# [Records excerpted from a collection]
○ ○ ○ ○

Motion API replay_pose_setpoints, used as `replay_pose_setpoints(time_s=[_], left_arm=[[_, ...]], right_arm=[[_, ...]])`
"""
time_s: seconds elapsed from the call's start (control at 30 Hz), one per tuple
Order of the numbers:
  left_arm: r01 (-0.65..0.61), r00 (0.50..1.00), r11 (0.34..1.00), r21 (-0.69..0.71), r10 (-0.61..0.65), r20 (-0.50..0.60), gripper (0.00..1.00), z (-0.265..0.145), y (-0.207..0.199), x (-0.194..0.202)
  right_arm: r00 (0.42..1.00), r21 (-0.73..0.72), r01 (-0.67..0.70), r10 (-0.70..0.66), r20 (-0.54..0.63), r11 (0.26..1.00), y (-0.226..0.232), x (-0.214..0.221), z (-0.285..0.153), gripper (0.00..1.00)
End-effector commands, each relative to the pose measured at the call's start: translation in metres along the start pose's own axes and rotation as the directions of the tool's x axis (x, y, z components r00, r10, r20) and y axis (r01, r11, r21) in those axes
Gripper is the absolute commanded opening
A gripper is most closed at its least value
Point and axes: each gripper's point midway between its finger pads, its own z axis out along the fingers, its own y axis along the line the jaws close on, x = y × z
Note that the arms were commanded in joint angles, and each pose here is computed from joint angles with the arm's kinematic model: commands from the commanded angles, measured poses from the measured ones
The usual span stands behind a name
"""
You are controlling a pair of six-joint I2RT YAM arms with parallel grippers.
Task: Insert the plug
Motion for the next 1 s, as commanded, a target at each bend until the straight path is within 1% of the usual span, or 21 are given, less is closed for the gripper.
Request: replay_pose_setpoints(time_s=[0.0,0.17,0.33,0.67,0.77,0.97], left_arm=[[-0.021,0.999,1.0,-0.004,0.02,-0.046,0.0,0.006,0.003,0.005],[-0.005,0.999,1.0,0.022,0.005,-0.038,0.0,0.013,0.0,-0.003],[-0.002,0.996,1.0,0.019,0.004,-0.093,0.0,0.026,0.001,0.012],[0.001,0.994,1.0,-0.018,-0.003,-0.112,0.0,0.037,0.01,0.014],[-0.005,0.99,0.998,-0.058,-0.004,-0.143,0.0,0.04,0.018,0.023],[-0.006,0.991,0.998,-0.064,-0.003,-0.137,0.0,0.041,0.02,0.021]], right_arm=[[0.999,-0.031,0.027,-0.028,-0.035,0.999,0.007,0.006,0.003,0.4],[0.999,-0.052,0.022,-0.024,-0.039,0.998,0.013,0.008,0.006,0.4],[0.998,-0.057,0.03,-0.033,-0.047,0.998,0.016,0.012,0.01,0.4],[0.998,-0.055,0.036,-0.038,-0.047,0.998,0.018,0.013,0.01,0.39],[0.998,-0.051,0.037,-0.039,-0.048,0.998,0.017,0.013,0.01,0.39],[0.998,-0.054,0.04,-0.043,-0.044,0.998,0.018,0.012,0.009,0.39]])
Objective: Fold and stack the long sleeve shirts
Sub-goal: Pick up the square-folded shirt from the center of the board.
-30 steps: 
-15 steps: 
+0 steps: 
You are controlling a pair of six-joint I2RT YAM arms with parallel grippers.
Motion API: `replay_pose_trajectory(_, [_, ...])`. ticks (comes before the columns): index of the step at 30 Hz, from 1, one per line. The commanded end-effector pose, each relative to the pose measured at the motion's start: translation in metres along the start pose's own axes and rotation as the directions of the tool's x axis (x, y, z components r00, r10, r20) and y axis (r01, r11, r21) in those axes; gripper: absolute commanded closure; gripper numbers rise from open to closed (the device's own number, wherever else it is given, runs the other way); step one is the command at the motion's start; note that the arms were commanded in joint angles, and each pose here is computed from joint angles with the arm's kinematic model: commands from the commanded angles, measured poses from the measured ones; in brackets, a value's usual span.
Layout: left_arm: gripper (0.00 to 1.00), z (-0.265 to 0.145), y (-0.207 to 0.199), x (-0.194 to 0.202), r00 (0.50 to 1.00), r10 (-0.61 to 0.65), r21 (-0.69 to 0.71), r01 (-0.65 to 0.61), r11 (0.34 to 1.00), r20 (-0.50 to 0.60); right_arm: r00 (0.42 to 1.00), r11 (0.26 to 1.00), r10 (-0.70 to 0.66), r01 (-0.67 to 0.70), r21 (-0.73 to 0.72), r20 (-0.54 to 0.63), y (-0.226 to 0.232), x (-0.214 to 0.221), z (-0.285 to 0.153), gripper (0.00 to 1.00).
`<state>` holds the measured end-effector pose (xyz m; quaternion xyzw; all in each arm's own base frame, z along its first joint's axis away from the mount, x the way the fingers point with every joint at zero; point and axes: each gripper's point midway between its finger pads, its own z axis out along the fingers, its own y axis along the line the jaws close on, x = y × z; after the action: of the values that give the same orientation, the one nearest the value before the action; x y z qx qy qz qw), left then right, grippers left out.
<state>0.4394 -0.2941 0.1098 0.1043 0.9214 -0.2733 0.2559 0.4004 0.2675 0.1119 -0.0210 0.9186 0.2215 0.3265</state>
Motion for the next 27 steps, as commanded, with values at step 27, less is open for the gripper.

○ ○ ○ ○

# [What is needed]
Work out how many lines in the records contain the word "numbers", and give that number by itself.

# [Problem solution]
2